As AT&T rolls out its own Internet Protocol television (IPTV) offering, however, it may see the sat-TV partnerships as less integral to its overall strategy. In the tangled market for supplying bundled services to residences, including voice, Internet access, and entertainment, big providers like AT&T are offering multiple, and often competing, services.
Launched in 2006, AT&T's U-verse IPTV service has struggled to find customers and to supply television and video-on-demand in a cost-effective fashion. There are signs, however, that U-verse is gaining traction: At the end of the first quarter of 2008, the company said it had 378,000 U-verse subscribers and plans to offer the Internet-based service to 31 million residential customers in the next few years.
AT&T has about 2.23 million satellite-TV subscribers, through both DirecTV and Dish Network.
"AT&T would not monkey with its satellite partnerships if it lacked confidence in U-verse," wrote Morgan Keegan analysts Simon M. Leopold, Paul A. Bonenfant, and Mark Carroll Jr. in an "Investor's Soapbox" column on Barrons.com.
FiOS TV, the IPTV offering from Verizon Communications launched in 2005, is also winning customers from cable and satellite providers. Adding 263,000 subscribers in the first quarter of this year, Verizon now has about 1.3 million IPTV subscribers.

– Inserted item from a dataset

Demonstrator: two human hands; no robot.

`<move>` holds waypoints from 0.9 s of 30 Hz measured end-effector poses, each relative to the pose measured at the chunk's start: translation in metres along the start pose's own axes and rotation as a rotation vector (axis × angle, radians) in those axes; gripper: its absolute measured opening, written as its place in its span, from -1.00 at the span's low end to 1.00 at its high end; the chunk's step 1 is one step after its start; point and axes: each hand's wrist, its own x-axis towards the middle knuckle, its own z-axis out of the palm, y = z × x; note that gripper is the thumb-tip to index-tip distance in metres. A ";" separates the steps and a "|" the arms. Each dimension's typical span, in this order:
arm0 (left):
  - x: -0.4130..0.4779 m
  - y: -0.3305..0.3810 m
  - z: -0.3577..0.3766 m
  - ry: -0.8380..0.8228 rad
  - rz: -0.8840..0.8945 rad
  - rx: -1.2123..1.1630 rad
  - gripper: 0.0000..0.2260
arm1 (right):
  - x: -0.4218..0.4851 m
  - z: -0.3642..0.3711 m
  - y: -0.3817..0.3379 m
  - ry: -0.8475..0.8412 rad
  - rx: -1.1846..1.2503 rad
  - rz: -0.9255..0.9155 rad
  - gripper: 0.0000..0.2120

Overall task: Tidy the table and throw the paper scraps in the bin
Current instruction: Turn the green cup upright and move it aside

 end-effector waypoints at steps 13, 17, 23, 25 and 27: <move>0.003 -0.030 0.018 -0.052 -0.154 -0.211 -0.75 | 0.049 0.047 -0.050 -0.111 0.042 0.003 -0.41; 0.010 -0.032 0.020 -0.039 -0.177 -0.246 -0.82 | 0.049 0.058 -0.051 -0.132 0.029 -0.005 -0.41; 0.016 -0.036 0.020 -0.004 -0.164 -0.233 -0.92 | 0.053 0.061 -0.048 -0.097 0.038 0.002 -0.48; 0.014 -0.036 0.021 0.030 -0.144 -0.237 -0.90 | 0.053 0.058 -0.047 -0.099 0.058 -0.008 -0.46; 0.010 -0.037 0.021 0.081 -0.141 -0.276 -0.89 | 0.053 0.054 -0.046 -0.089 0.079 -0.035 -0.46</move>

By comparison, the top cable and satellite providers, Comcast and DirecTV, have more than 50 million subscribers combined. That gap could narrow in coming years, according to a recent report from research firm SNL Kagan. The telcos' share of the pay-TV market will triple in the next three years, to 9%, Kagan predicts. Particularly strong will be video-on-demand services: IPTV providers' revenue from video could jump tenfold by 2012, according to research from Gartner.
"Competitive pressures in the consumer communications market" are driving the big telcos "to expand their suite of services to include broadcast television and video programming," said Amanda Sabia, principal research analyst at Gartner.
AT&T has been rolling out a bundled service that comprises U-verse TV, high-speed Internet access, and voice services to selected regions. Last week Verizon announced the biggest upgrade to date for its FiOS Internet Service, saying it will increase the upload and download speeds available to more than 10 million homes and businesses across 10 states. The company said it expects FiOS be available to more than 18 million potential customers by 2010.
While FiOS is a pure fiber-optics technology, AT&T's U-verse network uses a combination of long-haul fiber and copper connections to the home. Previously selling to largely separate geographical territories, the two services have begun to compete directly in some markets.